Another great little moment came when we walked up a hill to Toad Rock (which looks nothing like a toad). We passed a miniature temple and the priest insisted I take a photo of him in front of it. Check out that beard:
He also insisted that we have a drink of holy water, slapped a dot on our head and gave us a ceremonial mint. It was a little surreal.
6.
To get to Mt. Abu from Udaipur you need to take the highway. It’s a magnificent highway cut out of rock, set against the rolling hills that intermittently appear in Rajasthan. It’s also weird as rocks have fallen off the cliffs and onto the highway and simply been left there. Some rockfall has been there for so long that there are now plants growing on them. As you can guess, the highway isn’t too heavily trafficked.
The other cultural difference on the highway is the tendency of some Indians to wail in tunnels. I think a few people on our bus had never been in a tunnel before and they began ululating when we got inside. There were a lot of tunnels and a lot of wailing…
7.
I had a new dish called a nargis kofta at Arbuda restaurant. It’s a boiled egg wrapped in vegetables. Served on a kashmiri pulao (rice with candied fruit and cashews) it made a delicious – if sweet – meal:
I also had an interesting treat called a kutchi dabeli at Cafe Coffee Time. It’s a puff pastry containing curried potato, peanuts and pomegranate seeds. Delicious.
Traveling in India, like so much of this country, is able to simultaneously embody both the best and worst of the world.

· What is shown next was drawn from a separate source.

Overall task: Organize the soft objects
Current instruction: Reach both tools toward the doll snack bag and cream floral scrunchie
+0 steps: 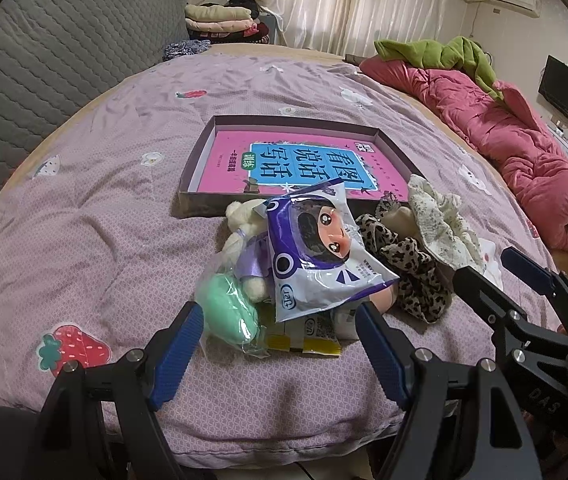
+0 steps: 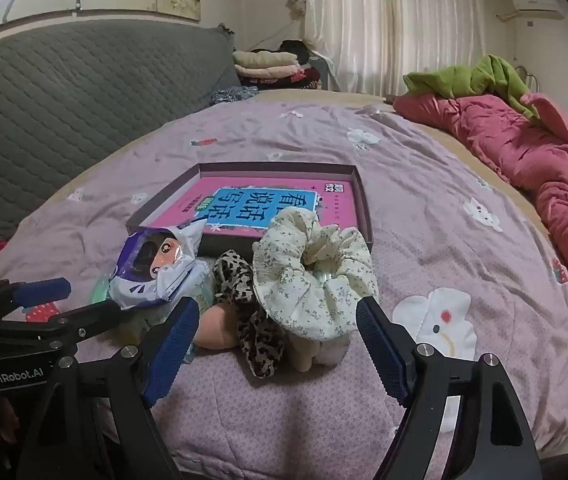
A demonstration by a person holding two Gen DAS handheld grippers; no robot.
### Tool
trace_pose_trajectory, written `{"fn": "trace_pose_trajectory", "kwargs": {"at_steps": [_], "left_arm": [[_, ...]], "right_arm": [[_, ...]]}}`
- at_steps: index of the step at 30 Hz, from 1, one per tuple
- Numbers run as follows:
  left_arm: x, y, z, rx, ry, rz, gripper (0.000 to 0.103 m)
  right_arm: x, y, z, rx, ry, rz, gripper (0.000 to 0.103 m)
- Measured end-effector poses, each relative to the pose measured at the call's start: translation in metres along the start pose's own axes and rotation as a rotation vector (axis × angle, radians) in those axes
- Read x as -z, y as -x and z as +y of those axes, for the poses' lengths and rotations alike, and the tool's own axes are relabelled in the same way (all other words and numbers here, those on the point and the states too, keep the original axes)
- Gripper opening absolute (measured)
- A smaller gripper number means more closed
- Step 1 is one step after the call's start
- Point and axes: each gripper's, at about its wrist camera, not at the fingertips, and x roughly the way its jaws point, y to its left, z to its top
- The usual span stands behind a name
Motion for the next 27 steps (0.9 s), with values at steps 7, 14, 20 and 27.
{"fn": "trace_pose_trajectory", "kwargs": {"at_steps": [7, 14, 20, 27], "left_arm": [[0.0006, -0.0002, -0.0018, 0.000, -0.001, -0.002, 0.078], [-0.0008, 0.0005, -0.0020, 0.001, -0.002, -0.005, 0.078], [-0.0019, 0.0008, 0.0005, 0.004, -0.002, -0.006, 0.078], [-0.0040, 0.0046, 0.0051, 0.025, 0.007, -0.015, 0.078]], "right_arm": [[-0.0001, 0.0015, 0.0003, 0.005, -0.001, -0.004, 0.082], [0.0014, 0.0017, -0.0013, -0.001, -0.001, -0.012, 0.082], [0.0012, 0.0028, -0.0024, -0.006, -0.003, -0.022, 0.082], [0.0014, 0.0032, -0.0032, 0.008, 0.009, 0.003, 0.082]]}}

For example, India is one of the last places on Earth where flying is truly enjoyable. The (private) airlines here are ruthlessly efficient with almost obsequiously polite staff. New world-class airports are going up faster than they can be filled with passengers. The security is a little heavy handed, but this is a country where terrorism is all too common and, thankfully, the zealotry of the security staff is currently greater than that of the terrorists.
If you fly during the tail end of the monsoon season – as we did – you can catch some stunning sunset views:
The only problem with the whole system is that it is hub-and-spoke and there are only a few hubs. There are a lot of places that you simply cannot easily fly to.

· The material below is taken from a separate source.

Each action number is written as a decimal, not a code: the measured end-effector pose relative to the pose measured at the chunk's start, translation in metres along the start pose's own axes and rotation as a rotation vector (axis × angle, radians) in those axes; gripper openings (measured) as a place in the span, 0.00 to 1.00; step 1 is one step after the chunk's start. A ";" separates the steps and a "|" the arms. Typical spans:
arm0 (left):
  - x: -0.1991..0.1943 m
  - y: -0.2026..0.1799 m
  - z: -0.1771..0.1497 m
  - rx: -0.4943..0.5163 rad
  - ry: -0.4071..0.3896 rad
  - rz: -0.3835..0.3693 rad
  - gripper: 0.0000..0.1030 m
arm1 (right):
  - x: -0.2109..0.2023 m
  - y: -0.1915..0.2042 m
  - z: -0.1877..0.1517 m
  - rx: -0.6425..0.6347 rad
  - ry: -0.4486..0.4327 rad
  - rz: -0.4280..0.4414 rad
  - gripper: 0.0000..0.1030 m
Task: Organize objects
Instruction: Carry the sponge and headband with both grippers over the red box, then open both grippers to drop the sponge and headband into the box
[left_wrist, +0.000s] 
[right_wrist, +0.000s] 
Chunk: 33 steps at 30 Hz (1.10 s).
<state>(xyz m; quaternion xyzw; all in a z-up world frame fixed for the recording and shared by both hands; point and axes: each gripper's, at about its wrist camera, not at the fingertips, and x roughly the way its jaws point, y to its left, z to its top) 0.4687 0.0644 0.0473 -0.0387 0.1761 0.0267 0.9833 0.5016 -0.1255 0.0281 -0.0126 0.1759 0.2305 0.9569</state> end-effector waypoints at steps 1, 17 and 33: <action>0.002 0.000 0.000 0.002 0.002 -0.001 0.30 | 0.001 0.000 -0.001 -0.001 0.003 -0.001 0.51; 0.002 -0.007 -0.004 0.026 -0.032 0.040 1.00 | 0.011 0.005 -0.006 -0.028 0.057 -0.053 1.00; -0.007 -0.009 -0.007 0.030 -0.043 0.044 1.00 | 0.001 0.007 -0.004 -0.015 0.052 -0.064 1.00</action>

And that leaves you can with the bus or the railway.
We haven’t taken the train yet as the convoluted system of booking (you reserve, you then get a ticket, then you find it’s overbooked, then the trains cancelled, then…) has been off-putting and we’ve been traveling to places better served by bus.

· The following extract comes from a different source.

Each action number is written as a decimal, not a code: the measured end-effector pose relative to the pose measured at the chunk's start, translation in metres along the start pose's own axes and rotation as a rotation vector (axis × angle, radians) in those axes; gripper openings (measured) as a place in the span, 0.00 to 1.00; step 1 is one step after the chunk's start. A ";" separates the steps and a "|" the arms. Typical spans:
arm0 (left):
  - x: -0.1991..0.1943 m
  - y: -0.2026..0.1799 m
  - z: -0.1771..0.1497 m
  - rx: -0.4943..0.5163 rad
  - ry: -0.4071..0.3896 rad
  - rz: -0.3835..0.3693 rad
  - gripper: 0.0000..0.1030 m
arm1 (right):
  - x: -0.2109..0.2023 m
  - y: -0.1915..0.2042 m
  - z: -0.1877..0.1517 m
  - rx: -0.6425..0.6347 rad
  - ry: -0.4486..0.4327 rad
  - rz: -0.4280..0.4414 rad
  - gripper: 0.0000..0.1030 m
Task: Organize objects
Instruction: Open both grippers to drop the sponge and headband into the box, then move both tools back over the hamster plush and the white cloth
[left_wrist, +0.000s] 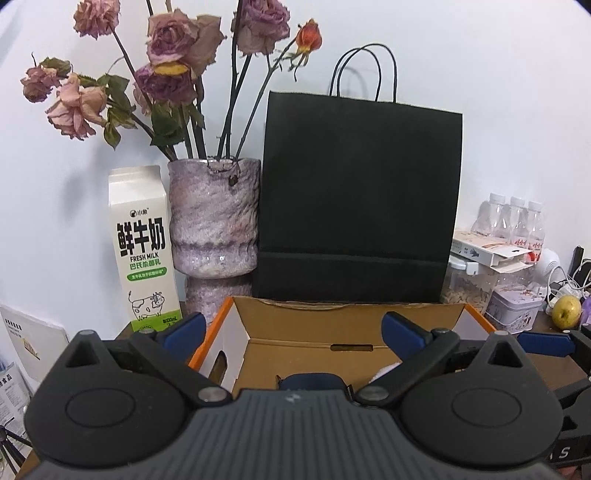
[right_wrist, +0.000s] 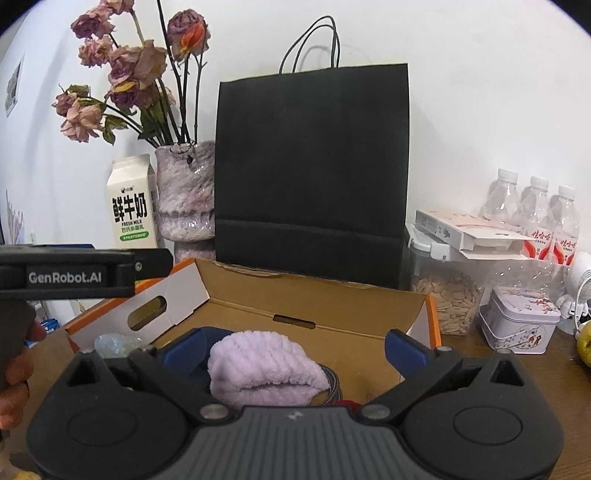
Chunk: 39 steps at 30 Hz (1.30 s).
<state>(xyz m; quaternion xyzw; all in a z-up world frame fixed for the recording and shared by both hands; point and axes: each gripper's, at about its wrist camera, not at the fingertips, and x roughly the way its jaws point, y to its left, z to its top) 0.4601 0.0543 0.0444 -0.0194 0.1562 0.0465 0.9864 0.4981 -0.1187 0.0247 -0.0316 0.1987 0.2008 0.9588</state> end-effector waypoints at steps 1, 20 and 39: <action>-0.002 -0.001 -0.001 0.004 -0.009 0.006 1.00 | -0.002 0.000 0.000 0.000 -0.003 0.001 1.00; -0.043 0.004 -0.016 0.008 -0.029 0.026 1.00 | -0.031 0.010 -0.011 -0.029 -0.008 -0.002 1.00; -0.112 0.009 -0.041 -0.013 -0.013 0.031 1.00 | -0.090 0.012 -0.043 -0.041 0.008 -0.001 1.00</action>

However, the bus, for the most part, is a complete zoo. You head to a station or an unmarked stop on the road and ask every single bus that comes by if it’s going to your destination. Occasionally, a friendly Indian will tell you which bus to get on (a few kind souls have saved us more than once) and then you’re off. The bus may or may not have a door; for the locals it will only come to a rolling stop and no matter how long the journey, they’ll keep filling it up as long as there’s space to fit one more person:
It’s cheap, but very slow. With all the stops, plus the fact that the bus is twenty-going-on-fifty years old, you’re going to top out at 40km/h.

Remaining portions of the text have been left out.